Me: "Yeah. I'm looking at that report right now and it says there had been an explosion, and then people were looting Jewish stores and beating Jews with stones, and in one case stabbing someone. Some people said that some Jews got up on the roof of a hotel and retaliated by throwing stones themselves.
"And then it literally says, 'The point as to the retaliation by Jews is of importance because it seems to have impressed the Military and led them to imagine that the Jews were to some extent responsible for provoking the rising.' That's the only thing it really says about anyone blaming the Jews.
"Except.... the very beginning gives some historical context. And it does say that when the Balfour Declaration came out, Muslims and Christians 'considered that they were to be handed over to an oppression which they hated far more than the Turk's and were aghast at the thought of this domination....

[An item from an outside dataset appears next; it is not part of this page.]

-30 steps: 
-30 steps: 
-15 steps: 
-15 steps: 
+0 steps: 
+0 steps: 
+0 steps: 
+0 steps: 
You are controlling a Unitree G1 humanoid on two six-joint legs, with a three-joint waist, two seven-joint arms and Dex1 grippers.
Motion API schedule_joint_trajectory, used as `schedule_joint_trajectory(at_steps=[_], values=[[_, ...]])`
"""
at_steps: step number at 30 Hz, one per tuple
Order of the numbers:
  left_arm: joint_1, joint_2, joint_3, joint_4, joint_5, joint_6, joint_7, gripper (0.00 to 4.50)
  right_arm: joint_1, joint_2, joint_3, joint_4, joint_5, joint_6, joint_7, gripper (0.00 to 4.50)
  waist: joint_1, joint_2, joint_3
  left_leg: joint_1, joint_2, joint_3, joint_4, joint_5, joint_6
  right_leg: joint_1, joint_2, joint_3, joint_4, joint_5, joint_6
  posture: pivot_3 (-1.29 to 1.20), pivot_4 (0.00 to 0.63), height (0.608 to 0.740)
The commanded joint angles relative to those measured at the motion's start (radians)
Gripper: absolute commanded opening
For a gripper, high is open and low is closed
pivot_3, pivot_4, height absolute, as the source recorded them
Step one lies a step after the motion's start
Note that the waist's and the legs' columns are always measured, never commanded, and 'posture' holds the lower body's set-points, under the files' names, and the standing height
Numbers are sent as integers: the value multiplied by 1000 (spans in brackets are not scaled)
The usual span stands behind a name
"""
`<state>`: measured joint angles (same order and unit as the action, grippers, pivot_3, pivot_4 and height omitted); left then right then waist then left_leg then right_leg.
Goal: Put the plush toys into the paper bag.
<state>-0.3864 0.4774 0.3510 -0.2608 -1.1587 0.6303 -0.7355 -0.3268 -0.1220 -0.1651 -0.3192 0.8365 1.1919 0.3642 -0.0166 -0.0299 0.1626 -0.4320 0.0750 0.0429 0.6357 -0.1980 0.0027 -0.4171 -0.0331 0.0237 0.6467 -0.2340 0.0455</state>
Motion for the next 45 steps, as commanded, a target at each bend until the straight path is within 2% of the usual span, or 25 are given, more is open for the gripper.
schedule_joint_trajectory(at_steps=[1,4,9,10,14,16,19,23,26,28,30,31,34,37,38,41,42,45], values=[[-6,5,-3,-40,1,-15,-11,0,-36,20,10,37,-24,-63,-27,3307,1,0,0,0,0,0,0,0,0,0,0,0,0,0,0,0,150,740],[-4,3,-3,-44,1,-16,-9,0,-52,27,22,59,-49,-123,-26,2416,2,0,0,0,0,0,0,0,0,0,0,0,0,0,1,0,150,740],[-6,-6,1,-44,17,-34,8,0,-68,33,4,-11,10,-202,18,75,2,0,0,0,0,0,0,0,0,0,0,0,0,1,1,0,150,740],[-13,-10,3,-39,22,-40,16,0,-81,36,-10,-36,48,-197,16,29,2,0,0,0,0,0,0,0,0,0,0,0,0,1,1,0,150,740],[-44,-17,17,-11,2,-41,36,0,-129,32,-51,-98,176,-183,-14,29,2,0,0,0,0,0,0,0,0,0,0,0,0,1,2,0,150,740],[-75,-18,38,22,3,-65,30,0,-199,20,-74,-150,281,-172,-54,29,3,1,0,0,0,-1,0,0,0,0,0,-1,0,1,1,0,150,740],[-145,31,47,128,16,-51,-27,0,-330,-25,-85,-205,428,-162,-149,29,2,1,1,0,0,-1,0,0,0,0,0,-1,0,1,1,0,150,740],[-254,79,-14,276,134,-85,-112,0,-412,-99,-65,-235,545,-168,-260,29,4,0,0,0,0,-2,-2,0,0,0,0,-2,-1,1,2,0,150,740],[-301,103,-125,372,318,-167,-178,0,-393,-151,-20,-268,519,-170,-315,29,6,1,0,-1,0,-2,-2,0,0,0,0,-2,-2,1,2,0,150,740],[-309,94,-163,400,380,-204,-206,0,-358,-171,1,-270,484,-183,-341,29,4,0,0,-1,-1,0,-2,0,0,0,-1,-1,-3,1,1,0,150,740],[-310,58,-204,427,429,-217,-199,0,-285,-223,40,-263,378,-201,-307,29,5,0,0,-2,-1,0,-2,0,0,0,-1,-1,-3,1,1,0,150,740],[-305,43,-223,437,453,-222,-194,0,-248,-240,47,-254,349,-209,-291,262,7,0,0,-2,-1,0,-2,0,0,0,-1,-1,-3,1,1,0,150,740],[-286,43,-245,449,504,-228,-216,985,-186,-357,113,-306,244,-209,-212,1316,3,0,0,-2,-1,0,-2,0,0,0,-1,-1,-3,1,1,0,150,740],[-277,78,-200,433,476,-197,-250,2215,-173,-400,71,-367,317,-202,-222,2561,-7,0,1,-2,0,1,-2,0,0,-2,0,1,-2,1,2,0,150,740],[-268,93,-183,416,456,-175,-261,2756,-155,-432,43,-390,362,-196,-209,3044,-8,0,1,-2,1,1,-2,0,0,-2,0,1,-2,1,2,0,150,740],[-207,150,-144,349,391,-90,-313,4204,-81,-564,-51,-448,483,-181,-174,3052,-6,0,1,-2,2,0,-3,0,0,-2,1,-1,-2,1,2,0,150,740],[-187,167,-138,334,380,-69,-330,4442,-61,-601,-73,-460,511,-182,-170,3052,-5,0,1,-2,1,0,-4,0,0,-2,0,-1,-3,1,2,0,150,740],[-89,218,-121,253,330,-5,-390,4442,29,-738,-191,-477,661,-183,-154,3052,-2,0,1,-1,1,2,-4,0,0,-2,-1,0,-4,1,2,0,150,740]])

"'If this intensity of feeling proceeded merely from wounded pride of race and disappointment in political aspirations, it would be easier to criticise and rebuke: but it must be borne in mind that at the bottom of all is a deepseated fear of the Jew, both as a possible ruler and as an economic competitor. Rightly or wrongly they fear the Jew as a ruler, regarding his race as one of the most intolerant known to history....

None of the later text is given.